# Pcd - 11/19



## jatbeni (May 28, 2010)

Finally, got a date on the PCD of my 128i... for Friday, 11/19th. 

I had taken an European Delivery on 8/23... dropped it off on 8/31 in Amsterdam, cleared customs on 10/1, and now a Performance Center Delivery on 11/19... that is almost 3 months since I bought the car. Phew...

Could have had it here in Chicago much earlier, but really wanted to have the performance center experience. 

Looking forward to it... now that there is an actual date.


----------



## I-Won-Today (Feb 21, 2007)

Congrats :thumbup:

Look forward to meeting you in November!


----------



## jatbeni (May 28, 2010)

Thanks - looking forward to it.
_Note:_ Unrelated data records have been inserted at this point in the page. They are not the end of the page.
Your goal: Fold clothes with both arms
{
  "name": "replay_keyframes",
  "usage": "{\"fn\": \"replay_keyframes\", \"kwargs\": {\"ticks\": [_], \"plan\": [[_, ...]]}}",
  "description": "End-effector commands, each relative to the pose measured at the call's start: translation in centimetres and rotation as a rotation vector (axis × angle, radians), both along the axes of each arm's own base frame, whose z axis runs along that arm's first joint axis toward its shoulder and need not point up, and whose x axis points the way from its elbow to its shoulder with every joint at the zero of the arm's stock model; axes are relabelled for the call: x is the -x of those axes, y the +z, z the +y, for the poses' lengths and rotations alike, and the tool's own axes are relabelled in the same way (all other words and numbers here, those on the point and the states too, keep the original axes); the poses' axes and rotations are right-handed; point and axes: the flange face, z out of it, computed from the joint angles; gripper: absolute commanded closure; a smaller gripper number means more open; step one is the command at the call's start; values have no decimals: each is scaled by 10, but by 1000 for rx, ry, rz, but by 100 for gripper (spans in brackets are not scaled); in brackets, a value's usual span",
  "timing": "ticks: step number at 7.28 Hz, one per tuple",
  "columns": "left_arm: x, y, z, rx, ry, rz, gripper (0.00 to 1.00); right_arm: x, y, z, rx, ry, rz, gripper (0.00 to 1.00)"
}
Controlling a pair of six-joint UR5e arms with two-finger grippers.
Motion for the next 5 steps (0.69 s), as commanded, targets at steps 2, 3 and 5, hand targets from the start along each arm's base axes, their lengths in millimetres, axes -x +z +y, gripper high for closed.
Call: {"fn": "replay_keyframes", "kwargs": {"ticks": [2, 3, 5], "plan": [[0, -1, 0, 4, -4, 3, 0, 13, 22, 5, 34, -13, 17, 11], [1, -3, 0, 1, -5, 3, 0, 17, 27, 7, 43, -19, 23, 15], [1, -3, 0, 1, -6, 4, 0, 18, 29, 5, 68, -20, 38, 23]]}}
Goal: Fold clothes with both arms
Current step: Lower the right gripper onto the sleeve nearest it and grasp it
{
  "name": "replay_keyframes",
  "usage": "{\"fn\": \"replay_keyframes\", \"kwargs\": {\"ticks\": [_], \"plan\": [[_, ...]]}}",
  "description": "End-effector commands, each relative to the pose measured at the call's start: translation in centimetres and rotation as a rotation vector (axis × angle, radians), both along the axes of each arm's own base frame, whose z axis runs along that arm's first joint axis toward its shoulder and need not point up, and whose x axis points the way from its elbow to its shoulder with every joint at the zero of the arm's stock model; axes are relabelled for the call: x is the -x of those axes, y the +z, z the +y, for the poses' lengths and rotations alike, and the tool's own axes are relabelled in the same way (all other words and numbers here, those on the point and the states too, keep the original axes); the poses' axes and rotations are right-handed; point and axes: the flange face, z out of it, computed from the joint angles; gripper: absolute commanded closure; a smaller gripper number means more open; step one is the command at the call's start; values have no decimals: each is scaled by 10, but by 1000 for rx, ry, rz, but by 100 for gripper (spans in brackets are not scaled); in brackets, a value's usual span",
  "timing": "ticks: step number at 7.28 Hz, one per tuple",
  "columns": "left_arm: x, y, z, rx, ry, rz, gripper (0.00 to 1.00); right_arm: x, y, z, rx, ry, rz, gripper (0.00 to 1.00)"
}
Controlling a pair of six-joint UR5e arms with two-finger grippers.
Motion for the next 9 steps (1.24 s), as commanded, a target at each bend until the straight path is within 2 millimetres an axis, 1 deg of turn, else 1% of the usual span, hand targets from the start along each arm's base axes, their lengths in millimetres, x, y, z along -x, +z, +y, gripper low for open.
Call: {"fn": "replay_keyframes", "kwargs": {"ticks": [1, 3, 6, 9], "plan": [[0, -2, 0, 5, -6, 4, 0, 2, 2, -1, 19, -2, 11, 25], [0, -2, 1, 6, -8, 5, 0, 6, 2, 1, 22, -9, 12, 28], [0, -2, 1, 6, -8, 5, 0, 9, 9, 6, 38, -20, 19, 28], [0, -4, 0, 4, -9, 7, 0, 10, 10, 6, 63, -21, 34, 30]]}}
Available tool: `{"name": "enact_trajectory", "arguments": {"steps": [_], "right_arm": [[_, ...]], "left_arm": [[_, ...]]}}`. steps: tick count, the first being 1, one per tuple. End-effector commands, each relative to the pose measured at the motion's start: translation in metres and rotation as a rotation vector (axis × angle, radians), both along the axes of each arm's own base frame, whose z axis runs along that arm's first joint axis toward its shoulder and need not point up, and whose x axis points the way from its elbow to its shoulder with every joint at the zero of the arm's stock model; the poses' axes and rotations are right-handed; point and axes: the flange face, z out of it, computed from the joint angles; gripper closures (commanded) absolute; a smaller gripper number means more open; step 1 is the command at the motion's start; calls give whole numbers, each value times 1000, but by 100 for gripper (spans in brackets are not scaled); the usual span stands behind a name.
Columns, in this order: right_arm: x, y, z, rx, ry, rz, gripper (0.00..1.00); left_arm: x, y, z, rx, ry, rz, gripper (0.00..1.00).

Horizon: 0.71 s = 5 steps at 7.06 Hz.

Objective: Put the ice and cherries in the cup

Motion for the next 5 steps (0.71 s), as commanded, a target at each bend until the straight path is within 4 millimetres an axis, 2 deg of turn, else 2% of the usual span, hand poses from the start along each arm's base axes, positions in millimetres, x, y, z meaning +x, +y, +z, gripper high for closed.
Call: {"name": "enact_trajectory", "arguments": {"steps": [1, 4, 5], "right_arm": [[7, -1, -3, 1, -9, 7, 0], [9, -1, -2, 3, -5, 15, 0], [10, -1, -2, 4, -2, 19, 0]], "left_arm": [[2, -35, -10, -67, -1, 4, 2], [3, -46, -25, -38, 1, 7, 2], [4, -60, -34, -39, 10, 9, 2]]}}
Lets hope the weather stays clear...


----------



## fuelpump (Mar 19, 2010)

I am scheduled for a 11/8 PCD...very excited. I was wondering....for the part where you get to take a car on the track, do they allow you to pick transmission? I am picking up a 6MT car but my guest who will also be driving during the day cannot drive stick, so was wondering if we can choose automatic.... hope that won't be a problem!


----------



## I-Won-Today (Feb 21, 2007)

Currently all of our track vehicles are automatic or DCT (M5 & M6). For the exercises we have you doing for your delivery driving, you would only get to 2nd gear with a manual. We've found in the past, people listen and understand more of what we are trying to teach/demonstrate when they don't have to worry about shifting.

Look forward to seeing you soon :thumbup:


----------



## SF328xic (Sep 9, 2010)

I'm confirmed to take delivery on 11/19 too. So i will see you guys there!!
Just wonder if there is a way to confirm vehicle has arrive at the center? 
Another thing I'm curious about is whether it has the sept upgrades -- my car has a manufacturing date of 9/21. Anyone knew about the cutoff date?
Thanks in advance!

Sent from my iPhone using BimmerApp


----------



## jatbeni (May 28, 2010)

Cool - I'll be there with a buddy. Its my first PCD... so looking forward.


----------



## I-Won-Today (Feb 21, 2007)

SF328xic said:


> I'm confirmed to take delivery on 11/19 too. So i will see you guys there!!
> Just wonder if there is a way to confirm vehicle has arrive at the center?
> Another thing I'm curious about is whether it has the sept upgrades -- my car has a manufacturing date of 9/21. Anyone knew about the cutoff date?
> Thanks in advance!
> ...


Not sure if your vehicle is here yet or not. However the Sept. production changes took effect on any vehicle being built in September, EXCEPT X5 & X6. US produced vehicles did not have those changes go into effect until October production.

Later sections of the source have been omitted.